**EXERCISE AIM:**
Please give the data again in full, exactly as it reads.

**EXTRACTED RECORDS:**
[Start of section]

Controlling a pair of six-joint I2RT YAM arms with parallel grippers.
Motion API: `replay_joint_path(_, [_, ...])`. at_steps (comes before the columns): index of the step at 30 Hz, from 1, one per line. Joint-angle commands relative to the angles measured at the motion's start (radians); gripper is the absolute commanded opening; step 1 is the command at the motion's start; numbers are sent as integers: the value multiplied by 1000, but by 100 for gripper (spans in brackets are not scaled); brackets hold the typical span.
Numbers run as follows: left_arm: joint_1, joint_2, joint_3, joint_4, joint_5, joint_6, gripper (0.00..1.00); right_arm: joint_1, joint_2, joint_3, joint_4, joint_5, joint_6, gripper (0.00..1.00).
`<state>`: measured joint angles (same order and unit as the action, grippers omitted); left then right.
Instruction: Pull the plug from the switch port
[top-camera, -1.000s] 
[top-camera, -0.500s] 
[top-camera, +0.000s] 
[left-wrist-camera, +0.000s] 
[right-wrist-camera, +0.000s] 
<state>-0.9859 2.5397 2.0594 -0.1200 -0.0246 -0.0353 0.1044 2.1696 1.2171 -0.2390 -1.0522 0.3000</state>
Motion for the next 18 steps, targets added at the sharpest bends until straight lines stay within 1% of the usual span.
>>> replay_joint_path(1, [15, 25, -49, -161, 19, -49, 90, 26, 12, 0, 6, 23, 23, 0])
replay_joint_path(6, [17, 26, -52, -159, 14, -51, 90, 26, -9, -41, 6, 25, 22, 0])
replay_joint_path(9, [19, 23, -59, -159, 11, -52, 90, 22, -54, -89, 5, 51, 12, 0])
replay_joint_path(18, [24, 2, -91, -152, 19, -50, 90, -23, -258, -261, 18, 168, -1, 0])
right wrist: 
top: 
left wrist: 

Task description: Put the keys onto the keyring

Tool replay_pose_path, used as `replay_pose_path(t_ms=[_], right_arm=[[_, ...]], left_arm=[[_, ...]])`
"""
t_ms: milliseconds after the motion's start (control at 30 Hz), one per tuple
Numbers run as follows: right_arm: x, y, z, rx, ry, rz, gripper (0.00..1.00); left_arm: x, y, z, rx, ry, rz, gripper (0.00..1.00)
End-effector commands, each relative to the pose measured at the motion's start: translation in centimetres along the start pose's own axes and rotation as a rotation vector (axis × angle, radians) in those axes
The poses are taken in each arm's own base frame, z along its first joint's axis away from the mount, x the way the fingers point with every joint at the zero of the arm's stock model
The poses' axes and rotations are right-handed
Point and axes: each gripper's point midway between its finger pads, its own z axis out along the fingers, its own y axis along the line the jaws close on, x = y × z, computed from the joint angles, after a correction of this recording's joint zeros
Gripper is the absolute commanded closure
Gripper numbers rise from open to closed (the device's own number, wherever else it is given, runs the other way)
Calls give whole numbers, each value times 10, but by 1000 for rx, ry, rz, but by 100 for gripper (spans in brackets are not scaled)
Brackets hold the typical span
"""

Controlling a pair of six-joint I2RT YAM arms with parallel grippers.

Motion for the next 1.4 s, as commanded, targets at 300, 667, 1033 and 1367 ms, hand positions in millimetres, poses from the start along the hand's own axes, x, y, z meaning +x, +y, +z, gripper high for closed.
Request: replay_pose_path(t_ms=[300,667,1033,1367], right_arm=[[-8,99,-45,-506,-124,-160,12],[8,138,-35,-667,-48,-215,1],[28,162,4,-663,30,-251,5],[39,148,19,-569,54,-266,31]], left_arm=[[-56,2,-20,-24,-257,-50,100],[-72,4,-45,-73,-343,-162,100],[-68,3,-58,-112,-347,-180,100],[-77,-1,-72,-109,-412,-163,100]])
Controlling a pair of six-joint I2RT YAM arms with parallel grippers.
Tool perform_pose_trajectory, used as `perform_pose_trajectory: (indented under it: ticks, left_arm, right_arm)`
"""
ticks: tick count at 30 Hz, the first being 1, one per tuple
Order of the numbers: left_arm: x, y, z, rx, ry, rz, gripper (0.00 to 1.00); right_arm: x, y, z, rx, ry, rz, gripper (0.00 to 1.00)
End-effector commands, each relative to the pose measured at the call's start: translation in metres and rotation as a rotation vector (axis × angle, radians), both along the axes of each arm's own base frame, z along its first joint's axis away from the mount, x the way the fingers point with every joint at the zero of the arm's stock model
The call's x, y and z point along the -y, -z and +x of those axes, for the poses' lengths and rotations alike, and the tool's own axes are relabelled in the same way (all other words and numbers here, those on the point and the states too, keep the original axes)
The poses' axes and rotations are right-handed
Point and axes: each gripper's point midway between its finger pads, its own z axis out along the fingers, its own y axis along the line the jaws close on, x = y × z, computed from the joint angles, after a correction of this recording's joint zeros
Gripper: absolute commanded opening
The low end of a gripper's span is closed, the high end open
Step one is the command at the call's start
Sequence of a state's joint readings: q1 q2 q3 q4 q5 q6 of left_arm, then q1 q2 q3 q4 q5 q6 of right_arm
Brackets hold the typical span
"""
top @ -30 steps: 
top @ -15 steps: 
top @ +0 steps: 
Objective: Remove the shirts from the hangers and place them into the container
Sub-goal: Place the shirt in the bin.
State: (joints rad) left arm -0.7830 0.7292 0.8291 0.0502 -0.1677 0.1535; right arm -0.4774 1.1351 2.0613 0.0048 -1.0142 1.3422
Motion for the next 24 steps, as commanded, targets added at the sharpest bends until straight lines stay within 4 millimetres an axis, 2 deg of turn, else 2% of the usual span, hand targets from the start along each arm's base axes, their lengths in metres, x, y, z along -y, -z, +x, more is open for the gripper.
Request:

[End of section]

**EXERCISE RESPONSE:**
Controlling a pair of six-joint I2RT YAM arms with parallel grippers.
Motion API: `replay_joint_path(_, [_, ...])`. at_steps (comes before the columns): index of the step at 30 Hz, from 1, one per line. Joint-angle commands relative to the angles measured at the motion's start (radians); gripper is the absolute commanded opening; step 1 is the command at the motion's start; numbers are sent as integers: the value multiplied by 1000, but by 100 for gripper (spans in brackets are not scaled); brackets hold the typical span.
Numbers run as follows: left_arm: joint_1, joint_2, joint_3, joint_4, joint_5, joint_6, gripper (0.00..1.00); right_arm: joint_1, joint_2, joint_3, joint_4, joint_5, joint_6, gripper (0.00..1.00).
`<state>`: measured joint angles (same order and unit as the action, grippers omitted); left then right.
Instruction: Pull the plug from the switch port
[top-camera, -1.000s] 
[top-camera, -0.500s] 
[top-camera, +0.000s] 
[left-wrist-camera, +0.000s] 
[right-wrist-camera, +0.000s] 
<state>-0.9859 2.5397 2.0594 -0.1200 -0.0246 -0.0353 0.1044 2.1696 1.2171 -0.2390 -1.0522 0.3000</state>
Motion for the next 18 steps, targets added at the sharpest bends until straight lines stay within 1% of the usual span.
>>> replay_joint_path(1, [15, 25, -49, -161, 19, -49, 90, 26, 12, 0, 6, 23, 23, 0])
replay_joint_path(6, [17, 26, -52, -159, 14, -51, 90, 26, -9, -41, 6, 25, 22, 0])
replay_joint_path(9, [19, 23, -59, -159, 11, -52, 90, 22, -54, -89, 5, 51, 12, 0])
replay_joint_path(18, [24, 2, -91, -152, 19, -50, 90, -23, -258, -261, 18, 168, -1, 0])
right wrist: 
top: 
left wrist: 

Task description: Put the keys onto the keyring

Tool replay_pose_path, used as `replay_pose_path(t_ms=[_], right_arm=[[_, ...]], left_arm=[[_, ...]])`
"""
t_ms: milliseconds after the motion's start (control at 30 Hz), one per tuple
Numbers run as follows: right_arm: x, y, z, rx, ry, rz, gripper (0.00..1.00); left_arm: x, y, z, rx, ry, rz, gripper (0.00..1.00)
End-effector commands, each relative to the pose measured at the motion's start: translation in centimetres along the start pose's own axes and rotation as a rotation vector (axis × angle, radians) in those axes
The poses are taken in each arm's own base frame, z along its first joint's axis away from the mount, x the way the fingers point with every joint at the zero of the arm's stock model
The poses' axes and rotations are right-handed
Point and axes: each gripper's point midway between its finger pads, its own z axis out along the fingers, its own y axis along the line the jaws close on, x = y × z, computed from the joint angles, after a correction of this recording's joint zeros
Gripper is the absolute commanded closure
Gripper numbers rise from open to closed (the device's own number, wherever else it is given, runs the other way)
Calls give whole numbers, each value times 10, but by 1000 for rx, ry, rz, but by 100 for gripper (spans in brackets are not scaled)
Brackets hold the typical span
"""

Controlling a pair of six-joint I2RT YAM arms with parallel grippers.

Motion for the next 1.4 s, as commanded, targets at 300, 667, 1033 and 1367 ms, hand positions in millimetres, poses from the start along the hand's own axes, x, y, z meaning +x, +y, +z, gripper high for closed.
Request: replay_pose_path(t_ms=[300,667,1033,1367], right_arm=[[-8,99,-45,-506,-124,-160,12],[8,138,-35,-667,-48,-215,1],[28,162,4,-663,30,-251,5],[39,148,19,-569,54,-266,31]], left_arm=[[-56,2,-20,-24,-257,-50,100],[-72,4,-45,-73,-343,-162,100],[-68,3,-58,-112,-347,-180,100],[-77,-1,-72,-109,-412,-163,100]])
Controlling a pair of six-joint I2RT YAM arms with parallel grippers.
Tool perform_pose_trajectory, used as `perform_pose_trajectory: (indented under it: ticks, left_arm, right_arm)`
"""
ticks: tick count at 30 Hz, the first being 1, one per tuple
Order of the numbers: left_arm: x, y, z, rx, ry, rz, gripper (0.00 to 1.00); right_arm: x, y, z, rx, ry, rz, gripper (0.00 to 1.00)
End-effector commands, each relative to the pose measured at the call's start: translation in metres and rotation as a rotation vector (axis × angle, radians), both along the axes of each arm's own base frame, z along its first joint's axis away from the mount, x the way the fingers point with every joint at the zero of the arm's stock model
The call's x, y and z point along the -y, -z and +x of those axes, for the poses' lengths and rotations alike, and the tool's own axes are relabelled in the same way (all other words and numbers here, those on the point and the states too, keep the original axes)
The poses' axes and rotations are right-handed
Point and axes: each gripper's point midway between its finger pads, its own z axis out along the fingers, its own y axis along the line the jaws close on, x = y × z, computed from the joint angles, after a correction of this recording's joint zeros
Gripper: absolute commanded opening
The low end of a gripper's span is closed, the high end open
Step one is the command at the call's start
Sequence of a state's joint readings: q1 q2 q3 q4 q5 q6 of left_arm, then q1 q2 q3 q4 q5 q6 of right_arm
Brackets hold the typical span
"""
top @ -30 steps: 
top @ -15 steps: 
top @ +0 steps: 
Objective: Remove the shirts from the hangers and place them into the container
Sub-goal: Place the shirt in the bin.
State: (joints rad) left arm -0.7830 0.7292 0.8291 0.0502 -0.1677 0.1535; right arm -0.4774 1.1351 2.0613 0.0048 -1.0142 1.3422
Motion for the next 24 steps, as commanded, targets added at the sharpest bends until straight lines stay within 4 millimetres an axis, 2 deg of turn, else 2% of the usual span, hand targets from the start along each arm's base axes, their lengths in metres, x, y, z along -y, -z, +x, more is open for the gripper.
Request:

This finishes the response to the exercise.